With a mindset of gratitude and appreciation, list what you and your business have accomplished this year and over the years. How might you explain it to a close friend? What might you recall about the people who helped make it what it is today? Don’t whitewash the story; there were hard times that you worked through. How did they make you stronger? How do they influence your company and your leadership today?
A company story consists of where you’ve been, what you’ve accomplished, and what the future promises. Of course it includes specifics too:
- Financial strengths and vulnerabilities (and mitigation plans)
- Growth potential and underlying assumptions
- Synergies of interest to a buyer, e.g., core competencies, IP, customer bases
- People, including bench strength and key technical talent
- Brief history including founding, growth milestones, legal entity status, etc.
- Selling objectives: why, why now, your goals for the sale
…and Thinking Ahead
Whether you are actively in the process of selling your business or thinking you should start planning for a possible transfer of ownership in ten years or so — you have a critical success factor to put in place NOW.
Your company story needs the data and documentation that substantiates your value and makes your company story credible. The National Federation of Independent Business Owners cites the two biggest threats to an owner’s retirement (from a company sale) as 1) weak documentation and 2) owners’ business plans misaligning with their personal estate documents.
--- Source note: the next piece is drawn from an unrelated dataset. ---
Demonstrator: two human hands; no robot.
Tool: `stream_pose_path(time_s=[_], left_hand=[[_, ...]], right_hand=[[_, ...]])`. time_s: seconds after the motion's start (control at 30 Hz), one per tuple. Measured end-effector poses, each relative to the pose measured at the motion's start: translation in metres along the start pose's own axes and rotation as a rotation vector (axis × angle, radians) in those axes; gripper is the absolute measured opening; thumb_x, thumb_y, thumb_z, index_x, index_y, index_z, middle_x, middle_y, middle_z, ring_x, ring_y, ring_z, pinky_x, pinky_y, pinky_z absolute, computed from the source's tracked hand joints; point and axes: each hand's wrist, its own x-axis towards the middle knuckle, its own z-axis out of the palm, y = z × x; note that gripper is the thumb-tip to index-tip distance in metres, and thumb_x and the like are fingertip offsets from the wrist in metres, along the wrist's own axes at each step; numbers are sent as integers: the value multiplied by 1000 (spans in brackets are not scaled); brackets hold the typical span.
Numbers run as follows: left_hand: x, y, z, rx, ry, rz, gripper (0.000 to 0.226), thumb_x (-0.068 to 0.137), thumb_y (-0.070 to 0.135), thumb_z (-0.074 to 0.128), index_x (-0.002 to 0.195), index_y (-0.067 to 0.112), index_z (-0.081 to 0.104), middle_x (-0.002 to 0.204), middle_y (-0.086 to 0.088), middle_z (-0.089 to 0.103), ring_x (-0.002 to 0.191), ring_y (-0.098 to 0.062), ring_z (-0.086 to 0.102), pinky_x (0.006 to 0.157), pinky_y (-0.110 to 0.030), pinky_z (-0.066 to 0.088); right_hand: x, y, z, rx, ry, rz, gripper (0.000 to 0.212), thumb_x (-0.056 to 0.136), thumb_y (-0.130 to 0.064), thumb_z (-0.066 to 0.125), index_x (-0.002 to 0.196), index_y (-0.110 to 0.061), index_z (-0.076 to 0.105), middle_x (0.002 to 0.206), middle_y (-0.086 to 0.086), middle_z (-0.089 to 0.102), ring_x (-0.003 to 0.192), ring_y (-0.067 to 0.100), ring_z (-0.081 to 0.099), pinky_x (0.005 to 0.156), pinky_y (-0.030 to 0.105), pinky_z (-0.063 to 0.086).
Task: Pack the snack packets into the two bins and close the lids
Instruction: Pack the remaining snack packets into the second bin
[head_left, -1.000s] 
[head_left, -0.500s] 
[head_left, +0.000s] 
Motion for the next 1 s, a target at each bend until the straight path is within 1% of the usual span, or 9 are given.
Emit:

More than several owners I met in writing Exit Signs told harrowing stories of spending 24/7 weeks creating, recreating and organizing the documentation and data analytics that substantiate their value and company story. Chapter 7 in Exit Signs offers templates and tools to make progress on this task.
Here’s an illustration of one way to check your ability to substantiate your company story:
Giving Thanks
At this time of the year we have a choice of mindset. We can look at the proverbial glass as half-full or half-empty. I am going to look at what is right in my life, in work, and in the people I enjoy.
At this, my favorite time of year, it makes sense to me to take stock in the story we have to tell about the history, successes and the opportunities ahead for our businesses, whether small sole proprietorships or large private corporations. Knowing the story we want to tell, we can then ask what a likely buyer might ask: “Show me the data.”